Calculating spatial averages for each country after spatial join

Hello I am using the following code at the bottom to extract countries from coordinates. Please see the following url which provides a more detailed explanation of the code: Extracting countries from NetCDF data using geopandas.
My main variable/value is the monthly mean pdsi value from: https://psl.noaa.gov/data/gridded/data.pdsi.html. The image below represents a portion of the visualization created by the code below. The shaded squares represent the spatial regions of pdsi values, which is overlapping a shapefile of the world.
From the image of Belgium, you can see that the 4 squares that touch the land area of Belgium are also touching other countries. If I attribute the base values to the Belgium, I believe this overestimates the mean pdsi values. Especially when considering the bottom two squares barely touch Belgium, the weight of these values when calculating the mean should be significantly lower. Thus, is there a way to incorporate some sort of weighted average where the area of each square within a country can be used as the weight to adjust each pdsi value? Additionally, I would like to standardize this process not only for Belgium, but for all countries as well.
Any help would be greatly appreciated!
import geopandas as gpd
import numpy as np
import plotly.express as px
import requests
from pathlib import Path
from zipfile import ZipFile
import urllib
import shapely.geometry
import xarray as xr
# download NetCDF data...
# fmt: off
url = "https://psl.noaa.gov/repository/entry/get/pdsi.mon.mean.selfcalibrated.nc?entryid=synth%3Ae570c8f9-ec09-4e89-93b4-babd5651e7a9%3AL2RhaV9wZHNpL3Bkc2kubW9uLm1lYW4uc2VsZmNhbGlicmF0ZWQubmM%3D"
f = Path.cwd().joinpath(Path(urllib.parse.urlparse(url).path).name)
# fmt: on
if not f.exists():
r = requests.get(url, stream=True, headers={"User-Agent": "XY"})
with open(f, "wb") as fd:
for chunk in r.iter_content(chunk_size=128):
fd.write(chunk)
ds = xr.open_dataset(f)
pdsi = ds.to_dataframe()
pdsi = pdsi.reset_index().dropna() # don't care about places in oceans...
# use subset for testing... last 5 times...
pdsim = pdsi.loc[pdsi["time"].isin(pdsi.groupby("time").size().index[-5:])]

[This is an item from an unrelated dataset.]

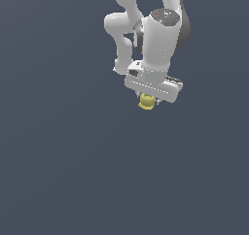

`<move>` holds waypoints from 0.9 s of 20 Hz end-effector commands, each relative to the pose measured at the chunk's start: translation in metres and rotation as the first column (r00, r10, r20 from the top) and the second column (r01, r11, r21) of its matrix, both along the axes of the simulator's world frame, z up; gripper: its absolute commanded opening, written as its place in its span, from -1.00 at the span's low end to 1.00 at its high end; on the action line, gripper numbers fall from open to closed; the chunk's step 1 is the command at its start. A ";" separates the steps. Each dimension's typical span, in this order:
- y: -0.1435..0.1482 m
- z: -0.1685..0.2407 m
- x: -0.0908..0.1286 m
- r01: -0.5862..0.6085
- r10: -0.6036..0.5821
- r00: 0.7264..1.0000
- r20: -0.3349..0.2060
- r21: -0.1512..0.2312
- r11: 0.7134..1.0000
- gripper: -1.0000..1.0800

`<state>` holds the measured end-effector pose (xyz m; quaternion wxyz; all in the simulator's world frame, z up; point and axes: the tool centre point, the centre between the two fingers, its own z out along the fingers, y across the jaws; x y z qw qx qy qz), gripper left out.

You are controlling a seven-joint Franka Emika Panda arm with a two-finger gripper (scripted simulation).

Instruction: Pick up the object and move it to a goal position.

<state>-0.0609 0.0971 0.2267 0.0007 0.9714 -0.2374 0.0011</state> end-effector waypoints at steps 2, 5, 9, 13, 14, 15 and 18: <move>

# create geopandas dataframe
gdf = gpd.GeoDataFrame(
pdsim, geometry=pdsim.loc[:, ["lon", "lat"]].apply(shapely.geometry.Point, axis=1)
)
# make sure that data supports using a buffer...
assert (
gdf["lat"].diff().loc[lambda s: s.ne(0)].mode()
== gdf["lon"].diff().loc[lambda s: s.ne(0)].mode()
).all()
# how big should the square buffer be around the point??
buffer = gdf["lat"].diff().loc[lambda s: s.ne(0)].mode().values[0] / 2
gdf["geometry"] = gdf["geometry"].buffer(buffer, cap_style=3)
# Import shapefile from geopandas
path_to_data = gpd.datasets.get_path("naturalearth_lowres")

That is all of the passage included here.